#### [Work instruction]
Go through the records and extract every line with the word "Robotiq".

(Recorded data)
Start of Block
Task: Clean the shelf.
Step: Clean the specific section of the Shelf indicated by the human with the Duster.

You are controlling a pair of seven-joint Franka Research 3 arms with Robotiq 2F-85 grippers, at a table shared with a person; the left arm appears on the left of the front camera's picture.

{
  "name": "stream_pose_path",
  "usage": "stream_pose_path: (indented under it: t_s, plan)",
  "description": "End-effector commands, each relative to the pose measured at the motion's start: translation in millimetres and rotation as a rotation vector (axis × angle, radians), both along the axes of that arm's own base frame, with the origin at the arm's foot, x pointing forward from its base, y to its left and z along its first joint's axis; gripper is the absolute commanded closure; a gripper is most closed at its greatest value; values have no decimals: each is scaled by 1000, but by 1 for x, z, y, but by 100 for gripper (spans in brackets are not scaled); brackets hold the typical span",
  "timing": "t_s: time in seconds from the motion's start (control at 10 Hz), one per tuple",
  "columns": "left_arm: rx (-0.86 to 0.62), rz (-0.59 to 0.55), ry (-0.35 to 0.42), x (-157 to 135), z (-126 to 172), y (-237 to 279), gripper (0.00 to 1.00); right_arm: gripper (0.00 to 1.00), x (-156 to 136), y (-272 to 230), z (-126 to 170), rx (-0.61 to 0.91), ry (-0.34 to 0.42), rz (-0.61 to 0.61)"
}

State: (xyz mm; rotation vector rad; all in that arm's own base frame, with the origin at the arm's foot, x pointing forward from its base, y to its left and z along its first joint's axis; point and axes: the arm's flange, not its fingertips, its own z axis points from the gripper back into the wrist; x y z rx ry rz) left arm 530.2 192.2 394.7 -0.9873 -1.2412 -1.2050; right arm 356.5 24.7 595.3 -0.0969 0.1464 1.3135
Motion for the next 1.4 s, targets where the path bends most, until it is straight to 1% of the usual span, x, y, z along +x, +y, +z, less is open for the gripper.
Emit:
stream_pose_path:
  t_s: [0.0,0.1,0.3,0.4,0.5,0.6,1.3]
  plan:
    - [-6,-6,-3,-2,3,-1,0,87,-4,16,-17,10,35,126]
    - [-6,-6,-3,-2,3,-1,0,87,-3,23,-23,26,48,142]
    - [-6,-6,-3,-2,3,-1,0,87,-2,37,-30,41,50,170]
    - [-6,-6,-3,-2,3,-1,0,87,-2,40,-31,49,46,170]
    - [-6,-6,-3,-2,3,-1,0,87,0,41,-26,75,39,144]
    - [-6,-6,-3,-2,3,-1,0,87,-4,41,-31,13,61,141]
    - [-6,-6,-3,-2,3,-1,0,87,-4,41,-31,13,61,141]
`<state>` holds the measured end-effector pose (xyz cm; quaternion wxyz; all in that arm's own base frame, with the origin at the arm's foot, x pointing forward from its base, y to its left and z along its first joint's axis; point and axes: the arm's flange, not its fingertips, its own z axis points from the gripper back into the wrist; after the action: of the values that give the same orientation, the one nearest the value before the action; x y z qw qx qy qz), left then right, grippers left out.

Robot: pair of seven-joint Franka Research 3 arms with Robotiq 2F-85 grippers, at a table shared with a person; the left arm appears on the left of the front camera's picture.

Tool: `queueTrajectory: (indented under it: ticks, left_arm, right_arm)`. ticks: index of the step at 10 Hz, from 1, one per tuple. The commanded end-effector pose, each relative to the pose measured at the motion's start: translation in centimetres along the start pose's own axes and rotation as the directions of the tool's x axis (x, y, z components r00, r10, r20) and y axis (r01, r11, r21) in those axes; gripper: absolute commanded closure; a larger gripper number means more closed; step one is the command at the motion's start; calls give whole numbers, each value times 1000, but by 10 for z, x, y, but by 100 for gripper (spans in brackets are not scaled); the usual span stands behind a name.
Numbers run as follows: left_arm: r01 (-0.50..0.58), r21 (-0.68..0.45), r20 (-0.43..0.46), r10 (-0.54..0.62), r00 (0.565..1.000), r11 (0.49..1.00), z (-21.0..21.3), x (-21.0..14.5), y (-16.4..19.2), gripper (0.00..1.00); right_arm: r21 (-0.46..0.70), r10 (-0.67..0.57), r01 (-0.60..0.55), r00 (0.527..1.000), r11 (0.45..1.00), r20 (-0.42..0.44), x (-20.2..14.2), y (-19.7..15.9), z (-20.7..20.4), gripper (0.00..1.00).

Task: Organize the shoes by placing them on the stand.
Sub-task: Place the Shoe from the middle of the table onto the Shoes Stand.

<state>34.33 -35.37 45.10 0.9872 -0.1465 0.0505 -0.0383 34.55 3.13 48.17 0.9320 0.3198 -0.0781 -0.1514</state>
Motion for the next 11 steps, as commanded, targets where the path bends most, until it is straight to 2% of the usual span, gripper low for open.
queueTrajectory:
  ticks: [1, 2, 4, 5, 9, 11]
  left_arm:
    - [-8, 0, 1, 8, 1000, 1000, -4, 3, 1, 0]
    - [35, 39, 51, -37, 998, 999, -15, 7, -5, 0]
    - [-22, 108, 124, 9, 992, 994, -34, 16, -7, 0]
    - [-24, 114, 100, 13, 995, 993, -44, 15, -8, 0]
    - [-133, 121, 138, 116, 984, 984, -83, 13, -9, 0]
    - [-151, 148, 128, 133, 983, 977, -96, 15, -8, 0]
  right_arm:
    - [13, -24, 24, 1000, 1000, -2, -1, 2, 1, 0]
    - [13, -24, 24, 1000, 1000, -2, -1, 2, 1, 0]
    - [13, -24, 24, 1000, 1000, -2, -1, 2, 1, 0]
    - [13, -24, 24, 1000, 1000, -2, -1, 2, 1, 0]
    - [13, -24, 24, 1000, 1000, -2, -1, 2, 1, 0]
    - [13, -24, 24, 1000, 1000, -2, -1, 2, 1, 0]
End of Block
#### [Solution to the problem]
You are controlling a pair of seven-joint Franka Research 3 arms with Robotiq 2F-85 grippers, at a table shared with a person; the left arm appears on the left of the front camera's picture.
Robot: pair of seven-joint Franka Research 3 arms with Robotiq 2F-85 grippers, at a table shared with a person; the left arm appears on the left of the front camera's picture.

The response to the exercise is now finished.